● Directions for this task: Give again the lines of the data from its first line through the line with "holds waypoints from". Change nothing.

──────────────────────────────

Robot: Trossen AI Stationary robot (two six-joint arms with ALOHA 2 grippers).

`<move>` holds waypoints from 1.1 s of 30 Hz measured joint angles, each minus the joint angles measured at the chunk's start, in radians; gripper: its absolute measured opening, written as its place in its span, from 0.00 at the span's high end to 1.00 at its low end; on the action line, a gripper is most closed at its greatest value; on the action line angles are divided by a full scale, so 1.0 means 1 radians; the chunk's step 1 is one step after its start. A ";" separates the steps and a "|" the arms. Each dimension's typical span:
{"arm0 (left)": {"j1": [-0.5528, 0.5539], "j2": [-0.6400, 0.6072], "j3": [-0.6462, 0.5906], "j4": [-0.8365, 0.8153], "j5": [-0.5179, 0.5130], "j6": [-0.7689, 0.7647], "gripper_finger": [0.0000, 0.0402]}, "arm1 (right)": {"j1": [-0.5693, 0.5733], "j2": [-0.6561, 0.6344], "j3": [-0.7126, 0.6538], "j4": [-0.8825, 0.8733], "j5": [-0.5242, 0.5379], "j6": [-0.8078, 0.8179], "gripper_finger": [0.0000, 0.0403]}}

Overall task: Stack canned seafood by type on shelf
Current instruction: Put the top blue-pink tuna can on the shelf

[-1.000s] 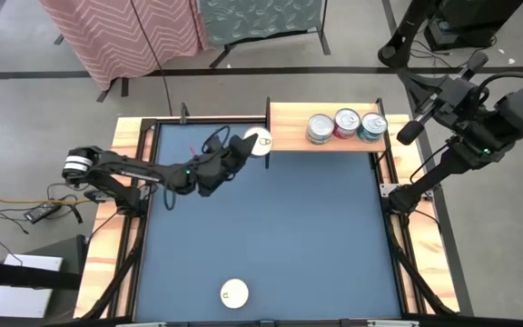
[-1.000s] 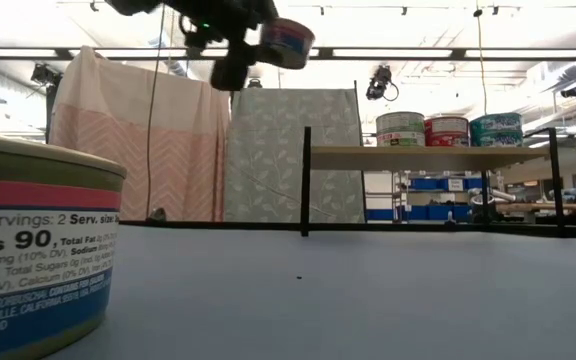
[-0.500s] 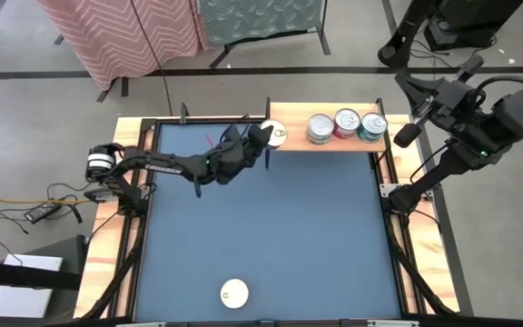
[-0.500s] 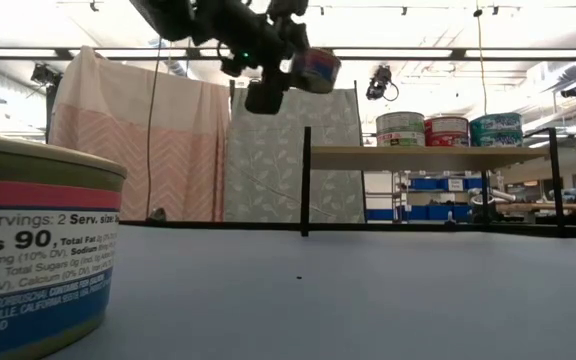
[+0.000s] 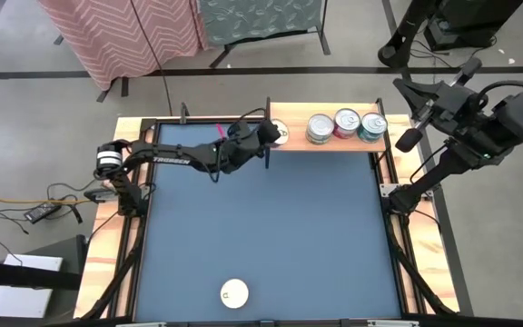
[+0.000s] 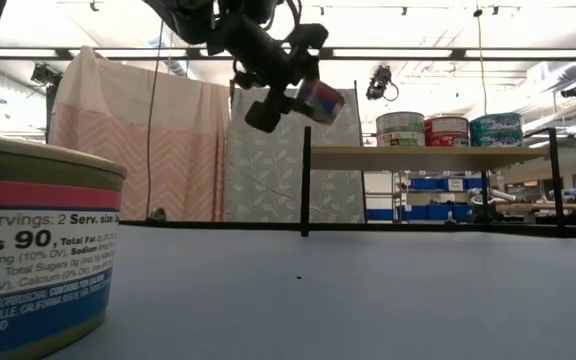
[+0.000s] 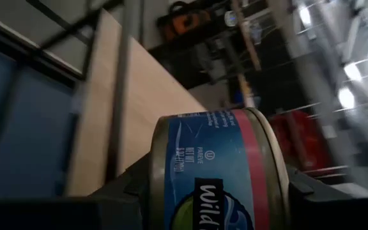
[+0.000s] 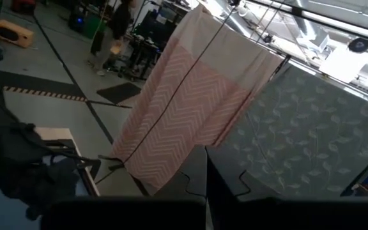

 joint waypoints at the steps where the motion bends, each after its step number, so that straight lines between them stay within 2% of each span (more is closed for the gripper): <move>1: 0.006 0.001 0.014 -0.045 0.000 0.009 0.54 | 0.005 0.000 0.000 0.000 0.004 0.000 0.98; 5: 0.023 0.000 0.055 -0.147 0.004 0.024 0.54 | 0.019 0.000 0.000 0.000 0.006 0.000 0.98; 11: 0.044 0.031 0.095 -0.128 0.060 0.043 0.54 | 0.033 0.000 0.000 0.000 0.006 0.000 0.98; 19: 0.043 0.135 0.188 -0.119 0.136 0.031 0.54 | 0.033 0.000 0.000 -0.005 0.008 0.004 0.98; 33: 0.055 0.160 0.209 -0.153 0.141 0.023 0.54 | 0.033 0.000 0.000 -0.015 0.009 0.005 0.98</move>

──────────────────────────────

● Solution for this exercise:
Robot: Trossen AI Stationary robot (two six-joint arms with ALOHA 2 grippers).

`<move>` holds waypoints from 1.1 s of 30 Hz measured joint angles, each minus the joint angles measured at the chunk's start, in radians; gripper: its absolute measured opening, written as its place in its span, from 0.00 at the span's high end to 1.00 at its low end; on the action line, a gripper is most closed at its greatest value; on the action line angles are divided by a full scale, so 1.0 means 1 radians; the chunk's step 1 is one step after its start. A ";" separates the steps and a "|" the arms. Each dimension's typical span:

There's no more to the answer.